I am reading as fast as I can! Just started with R five days ago.

I found the following in the documentation:

"Although the default for 'drop' is 'TRUE', the default behaviour when only one _row_ is left is equivalent to specifying 'drop = FALSE'. To drop from a data frame to a list, 'drop = FALSE' has to (sic) specified explicitly."

I think the exception mentioned in the first sentence is the reason for my confusion.

I also think the second sentence is wrong and should have 'TRUE' instead of 'FALSE'.

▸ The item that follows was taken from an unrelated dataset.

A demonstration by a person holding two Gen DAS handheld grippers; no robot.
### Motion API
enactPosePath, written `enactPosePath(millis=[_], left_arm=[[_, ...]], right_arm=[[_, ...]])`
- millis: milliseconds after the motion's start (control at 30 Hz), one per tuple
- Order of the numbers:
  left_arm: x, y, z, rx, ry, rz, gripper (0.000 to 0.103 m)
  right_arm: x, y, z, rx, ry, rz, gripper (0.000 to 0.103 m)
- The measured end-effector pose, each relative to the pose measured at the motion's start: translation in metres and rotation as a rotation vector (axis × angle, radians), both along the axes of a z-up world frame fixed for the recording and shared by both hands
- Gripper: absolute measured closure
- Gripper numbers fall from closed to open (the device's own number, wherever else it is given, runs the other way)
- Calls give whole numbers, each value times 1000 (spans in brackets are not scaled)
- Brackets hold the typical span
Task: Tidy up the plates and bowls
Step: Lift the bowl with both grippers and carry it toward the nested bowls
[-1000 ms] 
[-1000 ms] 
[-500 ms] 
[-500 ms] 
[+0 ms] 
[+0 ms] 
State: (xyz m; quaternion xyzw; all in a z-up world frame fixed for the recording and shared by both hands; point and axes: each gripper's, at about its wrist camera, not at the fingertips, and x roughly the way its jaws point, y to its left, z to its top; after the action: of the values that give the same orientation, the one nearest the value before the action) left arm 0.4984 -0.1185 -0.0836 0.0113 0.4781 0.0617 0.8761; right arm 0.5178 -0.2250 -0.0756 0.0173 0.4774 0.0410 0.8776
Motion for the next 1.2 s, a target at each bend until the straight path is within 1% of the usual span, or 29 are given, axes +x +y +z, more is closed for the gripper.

While it is true that a data frame is a list, it is not a list of numbers, but rather a list of columns, which, if I understand correctly, can be either vectors or matrices. So regardless of the value assigned to 'drop' the returned object is a list.

When I asked "why isn't sw[1, ] a list?" I should have asked instead "why isn't sw[1, ] a list of vectors?"

I did some experiments with a data frame a, where the columns are vectors (no matrix columns):

> is.data.frame(a) # just checking
[1] TRUE
> a1<- a[3, ]
> (is.data.frame(a1))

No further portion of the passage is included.